**TASK DIRECTIONS:** Copy out all lines in the material below that contain the string "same".

**MATERIAL PROVIDED:**

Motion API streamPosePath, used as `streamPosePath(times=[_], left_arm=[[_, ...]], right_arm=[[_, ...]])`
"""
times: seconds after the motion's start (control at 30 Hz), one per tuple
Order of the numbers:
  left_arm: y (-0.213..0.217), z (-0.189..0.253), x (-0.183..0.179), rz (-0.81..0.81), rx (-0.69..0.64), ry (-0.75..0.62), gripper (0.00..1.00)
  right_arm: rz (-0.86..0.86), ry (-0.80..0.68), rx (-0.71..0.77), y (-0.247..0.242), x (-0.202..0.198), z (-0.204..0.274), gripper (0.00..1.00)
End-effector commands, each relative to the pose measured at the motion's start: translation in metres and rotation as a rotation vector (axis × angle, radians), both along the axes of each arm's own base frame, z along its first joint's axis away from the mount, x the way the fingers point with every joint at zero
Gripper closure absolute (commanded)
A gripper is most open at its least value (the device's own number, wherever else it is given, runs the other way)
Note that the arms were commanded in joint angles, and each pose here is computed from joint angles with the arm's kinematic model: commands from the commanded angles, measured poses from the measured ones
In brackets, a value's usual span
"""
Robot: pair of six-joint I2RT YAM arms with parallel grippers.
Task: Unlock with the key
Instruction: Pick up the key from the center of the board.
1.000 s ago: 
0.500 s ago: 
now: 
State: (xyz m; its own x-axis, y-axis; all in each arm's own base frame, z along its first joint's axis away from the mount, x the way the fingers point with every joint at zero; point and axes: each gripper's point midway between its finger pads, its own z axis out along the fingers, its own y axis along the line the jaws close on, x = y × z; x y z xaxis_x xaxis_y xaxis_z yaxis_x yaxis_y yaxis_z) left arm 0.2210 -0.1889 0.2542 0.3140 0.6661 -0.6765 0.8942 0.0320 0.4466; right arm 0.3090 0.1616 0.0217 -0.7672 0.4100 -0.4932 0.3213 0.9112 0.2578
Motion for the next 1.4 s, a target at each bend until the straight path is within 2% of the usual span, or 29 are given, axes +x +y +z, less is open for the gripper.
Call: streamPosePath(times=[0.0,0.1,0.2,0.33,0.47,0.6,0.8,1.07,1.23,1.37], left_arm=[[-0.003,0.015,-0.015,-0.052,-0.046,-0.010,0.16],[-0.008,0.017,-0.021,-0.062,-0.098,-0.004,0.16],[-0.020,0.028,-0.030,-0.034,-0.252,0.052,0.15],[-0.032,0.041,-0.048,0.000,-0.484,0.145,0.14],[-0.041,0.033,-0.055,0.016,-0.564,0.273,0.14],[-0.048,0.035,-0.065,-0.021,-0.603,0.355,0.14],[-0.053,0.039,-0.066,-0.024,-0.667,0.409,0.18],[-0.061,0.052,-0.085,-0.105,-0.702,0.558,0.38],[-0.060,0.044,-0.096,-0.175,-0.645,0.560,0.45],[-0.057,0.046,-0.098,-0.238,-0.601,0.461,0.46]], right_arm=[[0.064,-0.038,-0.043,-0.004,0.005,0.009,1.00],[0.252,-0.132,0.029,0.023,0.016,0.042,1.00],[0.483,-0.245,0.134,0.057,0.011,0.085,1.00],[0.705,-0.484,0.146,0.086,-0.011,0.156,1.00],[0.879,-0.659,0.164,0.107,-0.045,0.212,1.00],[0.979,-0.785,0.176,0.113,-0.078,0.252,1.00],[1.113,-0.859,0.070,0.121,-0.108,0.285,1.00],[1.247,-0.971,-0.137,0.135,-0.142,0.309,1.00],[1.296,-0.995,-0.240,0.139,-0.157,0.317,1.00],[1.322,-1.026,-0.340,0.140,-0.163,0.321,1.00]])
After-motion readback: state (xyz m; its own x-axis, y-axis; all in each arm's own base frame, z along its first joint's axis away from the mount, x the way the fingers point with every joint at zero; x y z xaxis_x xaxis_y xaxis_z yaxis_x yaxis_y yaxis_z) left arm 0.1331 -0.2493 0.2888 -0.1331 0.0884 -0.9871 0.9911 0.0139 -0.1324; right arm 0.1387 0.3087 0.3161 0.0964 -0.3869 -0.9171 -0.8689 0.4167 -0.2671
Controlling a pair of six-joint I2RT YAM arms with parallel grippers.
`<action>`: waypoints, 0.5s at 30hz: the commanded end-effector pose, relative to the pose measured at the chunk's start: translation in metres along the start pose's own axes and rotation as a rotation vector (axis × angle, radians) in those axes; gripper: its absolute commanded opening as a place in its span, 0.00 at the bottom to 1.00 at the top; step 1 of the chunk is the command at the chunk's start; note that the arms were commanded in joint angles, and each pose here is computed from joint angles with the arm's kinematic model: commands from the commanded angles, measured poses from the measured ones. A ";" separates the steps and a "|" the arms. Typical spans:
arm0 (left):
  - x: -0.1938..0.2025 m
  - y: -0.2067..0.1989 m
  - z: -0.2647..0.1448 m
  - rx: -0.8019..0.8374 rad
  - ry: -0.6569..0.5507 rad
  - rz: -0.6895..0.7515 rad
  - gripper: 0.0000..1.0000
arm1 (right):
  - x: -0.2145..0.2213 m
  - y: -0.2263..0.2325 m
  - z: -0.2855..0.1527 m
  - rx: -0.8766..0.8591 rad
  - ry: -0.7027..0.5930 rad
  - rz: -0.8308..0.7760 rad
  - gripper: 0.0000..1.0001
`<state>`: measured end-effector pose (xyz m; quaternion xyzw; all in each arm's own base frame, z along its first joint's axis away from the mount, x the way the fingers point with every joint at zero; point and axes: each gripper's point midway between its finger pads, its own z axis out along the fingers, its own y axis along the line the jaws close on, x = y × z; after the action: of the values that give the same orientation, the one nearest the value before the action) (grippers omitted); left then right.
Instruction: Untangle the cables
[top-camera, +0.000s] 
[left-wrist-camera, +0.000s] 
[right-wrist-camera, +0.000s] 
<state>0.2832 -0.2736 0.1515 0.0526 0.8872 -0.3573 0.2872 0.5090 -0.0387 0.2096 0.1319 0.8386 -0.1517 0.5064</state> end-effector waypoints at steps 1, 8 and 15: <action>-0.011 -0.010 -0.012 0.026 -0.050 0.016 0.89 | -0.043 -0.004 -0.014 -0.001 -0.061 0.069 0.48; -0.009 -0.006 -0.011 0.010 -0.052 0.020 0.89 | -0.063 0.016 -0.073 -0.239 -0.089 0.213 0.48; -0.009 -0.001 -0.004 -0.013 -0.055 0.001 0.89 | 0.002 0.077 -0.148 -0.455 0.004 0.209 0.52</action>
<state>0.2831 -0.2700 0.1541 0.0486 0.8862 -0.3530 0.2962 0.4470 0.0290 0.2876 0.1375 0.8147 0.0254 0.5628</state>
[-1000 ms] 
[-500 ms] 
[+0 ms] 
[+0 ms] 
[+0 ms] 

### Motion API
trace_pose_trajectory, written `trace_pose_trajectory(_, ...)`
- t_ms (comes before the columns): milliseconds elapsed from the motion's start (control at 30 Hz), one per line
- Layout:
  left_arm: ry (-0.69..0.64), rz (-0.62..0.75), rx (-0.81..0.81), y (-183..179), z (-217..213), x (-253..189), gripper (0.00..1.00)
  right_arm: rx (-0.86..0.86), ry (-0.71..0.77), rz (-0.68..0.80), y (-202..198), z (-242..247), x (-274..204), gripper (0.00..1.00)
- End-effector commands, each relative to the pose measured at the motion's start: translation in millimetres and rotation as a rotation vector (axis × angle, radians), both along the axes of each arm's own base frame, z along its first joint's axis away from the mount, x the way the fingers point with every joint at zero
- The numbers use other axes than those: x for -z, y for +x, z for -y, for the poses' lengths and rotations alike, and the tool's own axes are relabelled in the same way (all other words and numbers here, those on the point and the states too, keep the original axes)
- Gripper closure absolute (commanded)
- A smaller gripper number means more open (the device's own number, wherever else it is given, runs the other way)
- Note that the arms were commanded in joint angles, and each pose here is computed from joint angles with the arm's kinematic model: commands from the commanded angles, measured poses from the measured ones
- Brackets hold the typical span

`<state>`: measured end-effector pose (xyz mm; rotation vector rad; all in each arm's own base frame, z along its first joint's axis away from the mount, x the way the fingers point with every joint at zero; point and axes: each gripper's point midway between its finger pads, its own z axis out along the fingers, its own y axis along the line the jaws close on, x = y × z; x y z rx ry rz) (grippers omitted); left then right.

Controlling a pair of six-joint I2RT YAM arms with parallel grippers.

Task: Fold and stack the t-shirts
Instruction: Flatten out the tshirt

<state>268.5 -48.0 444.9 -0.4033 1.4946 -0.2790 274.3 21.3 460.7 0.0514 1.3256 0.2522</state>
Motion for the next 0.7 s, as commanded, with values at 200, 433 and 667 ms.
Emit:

**THE ANSWER:**
`<state>`: measured end-effector pose (xyz m; quaternion xyzw; all in each arm's own base frame, z along its first joint's axis away from the mount, x the way the fingers point with every joint at zero; point and axes: each gripper's point midway between its finger pads, its own z axis out along the fingers, its own y axis along the line the jaws close on, x = y × z; after the action: of the values that give the same orientation, the one nearest the value before the action) (grippers omitted); left then right.
- The numbers use other axes than those: x for -z, y for +x, z for -y, for the poses' lengths and rotations alike, and the tool's own axes are relabelled in the same way (all other words and numbers here, those on the point and the states too, keep the original axes)

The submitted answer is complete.